Sulla necessità di tifare CONTRO questa nazionale.

La squadra di Lippi nonostante sia composta da pochi veri campioni
e ancora meno di uomini veri,
ha buone possibilità di giungere sino alla fine di questo campionato del mondo.
 
Brutto affare,
se consideriamo che in caso di risultati eclatanti
viene da sè che lo scandalo dell’anno passa in secondo piano.
Nel dimenticatoio,
dove latitano troppe brutte storie facilmente digerite da un popolo senza memoria.
 
Facciamogli sentire
tutto il nostro NON-supporto.
 
Perchè non sopporto che il primo sport che vedo abbracciare dai bimbi appena si mettono sui loro due piedini,
su questo simulacro di fantocci corrotti e viziati,
manipolati da trame oscure e interessi di potere.
 
Oltre a ristabilire un messaggio di  moralità  per i più giovani,
il calcio è la quinta industria del Paese,
una bella fetta del pil,
sarebbe il caso di preservarla da ulteriori crack questa industria,
facendo piazza pulita del marcio che cova sin nelle sue radici.
 
Qui non si tratta di dare contro agli juventini,
anche perchè la Fiorentina e Lazio sono nelle stesse condizioni,
e che dire della Roma degli orologi d’oro regalati agli arbitri?
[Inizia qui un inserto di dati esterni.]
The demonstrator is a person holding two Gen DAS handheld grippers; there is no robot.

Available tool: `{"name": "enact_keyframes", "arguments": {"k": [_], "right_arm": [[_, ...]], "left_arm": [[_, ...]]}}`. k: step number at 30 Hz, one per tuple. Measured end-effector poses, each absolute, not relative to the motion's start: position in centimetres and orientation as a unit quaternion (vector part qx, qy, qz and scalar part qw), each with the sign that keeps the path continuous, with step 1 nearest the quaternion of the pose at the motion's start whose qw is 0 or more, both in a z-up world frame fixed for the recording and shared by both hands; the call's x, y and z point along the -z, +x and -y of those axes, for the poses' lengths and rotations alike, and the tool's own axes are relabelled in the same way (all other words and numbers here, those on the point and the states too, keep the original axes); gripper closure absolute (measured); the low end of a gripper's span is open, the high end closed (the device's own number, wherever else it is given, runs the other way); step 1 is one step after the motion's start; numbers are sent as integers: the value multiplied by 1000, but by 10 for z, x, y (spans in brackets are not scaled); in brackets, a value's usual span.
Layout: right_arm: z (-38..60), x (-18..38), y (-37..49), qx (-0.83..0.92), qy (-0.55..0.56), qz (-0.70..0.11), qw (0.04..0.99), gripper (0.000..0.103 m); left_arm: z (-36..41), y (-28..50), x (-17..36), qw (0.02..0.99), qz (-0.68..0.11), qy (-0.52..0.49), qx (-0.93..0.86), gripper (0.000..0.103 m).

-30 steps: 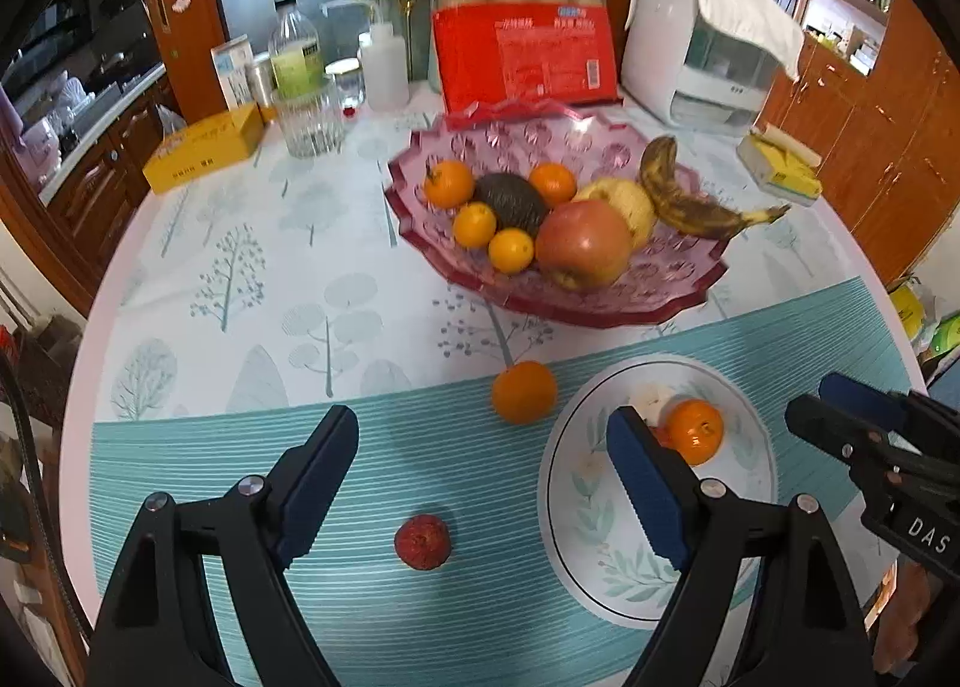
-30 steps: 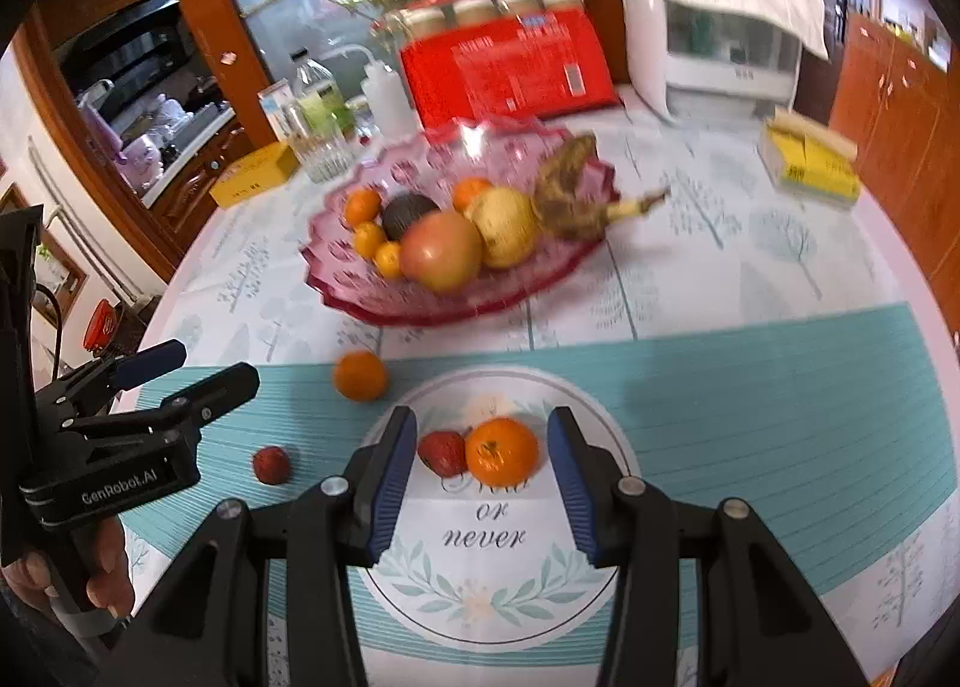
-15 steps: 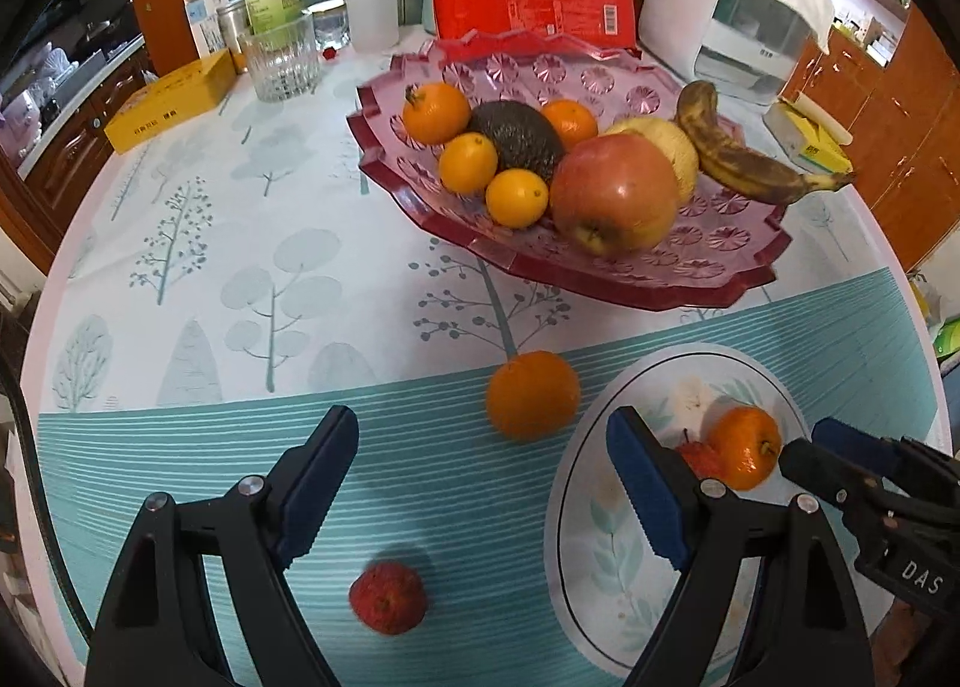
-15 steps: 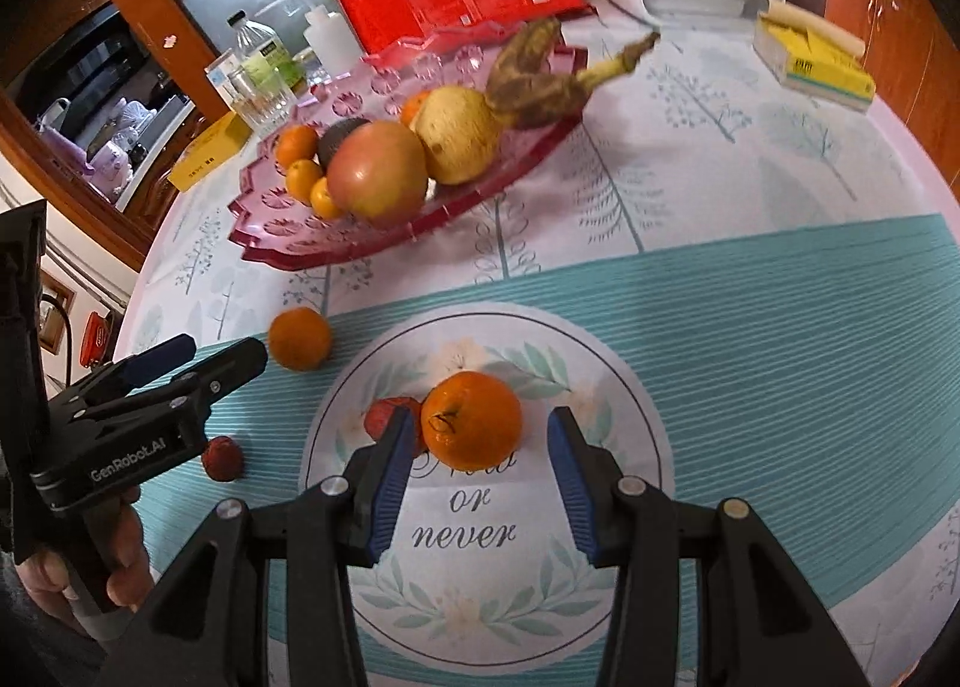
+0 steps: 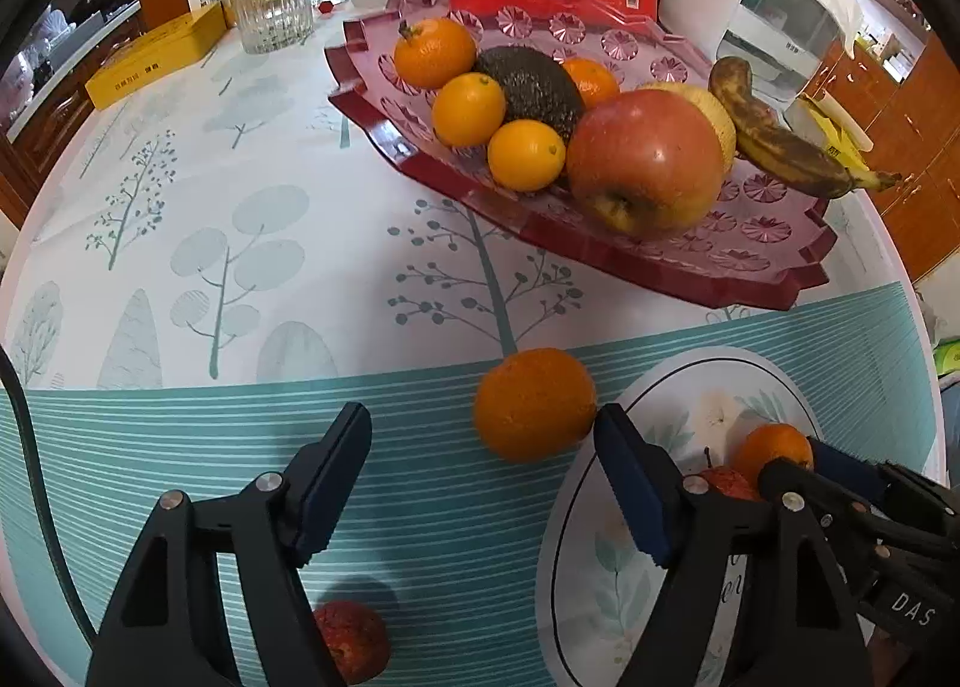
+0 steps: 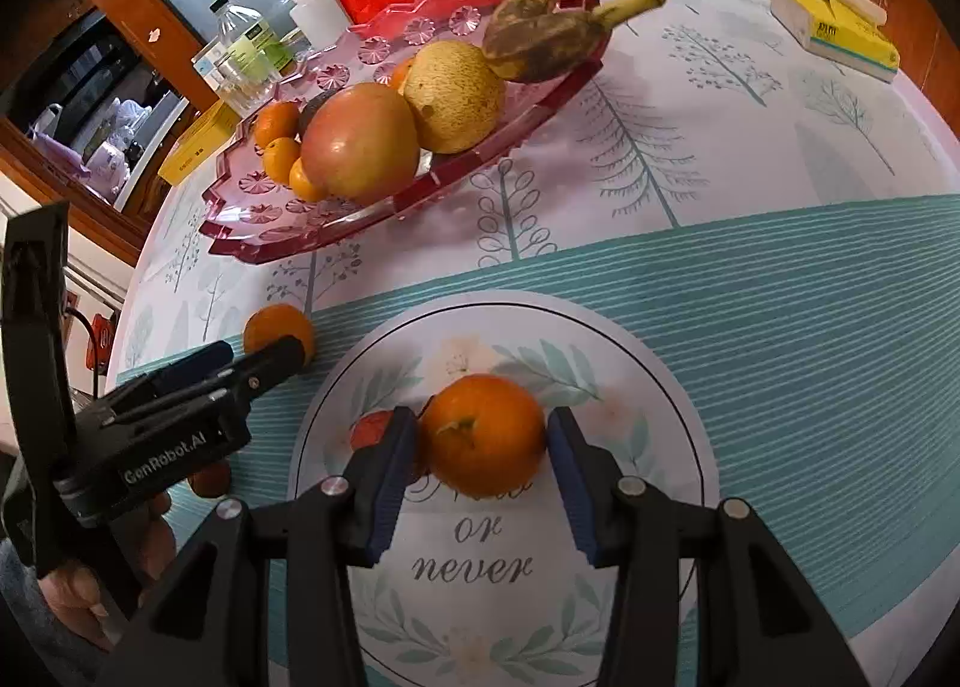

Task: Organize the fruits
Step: 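Grasp a mandarin with the left gripper while the right gripper grasps the mandarin on the plate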

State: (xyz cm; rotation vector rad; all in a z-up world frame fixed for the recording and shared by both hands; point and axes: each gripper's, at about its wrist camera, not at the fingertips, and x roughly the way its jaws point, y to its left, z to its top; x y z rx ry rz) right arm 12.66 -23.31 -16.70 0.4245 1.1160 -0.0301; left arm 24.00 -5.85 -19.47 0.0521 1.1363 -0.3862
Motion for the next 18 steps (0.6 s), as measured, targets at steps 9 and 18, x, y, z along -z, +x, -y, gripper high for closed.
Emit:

O dell’Inter dei passaporti falsi?
Dell’Udinese che aggiustava risultati,
che dire di quest’uomo che incarna da sè il conflitto d’interessi discendente diretto
del più grande conflitto del suo datore di lavoro???

 
 
 
E se proprio non possiamo tifare contro,
tiriamoci indietro,
e lasciamo negli stadi resi cattedrali nel deserto,
 questi prototipi in calzoncini e maglietta,
di un’Italia che profondamente disconosciamo.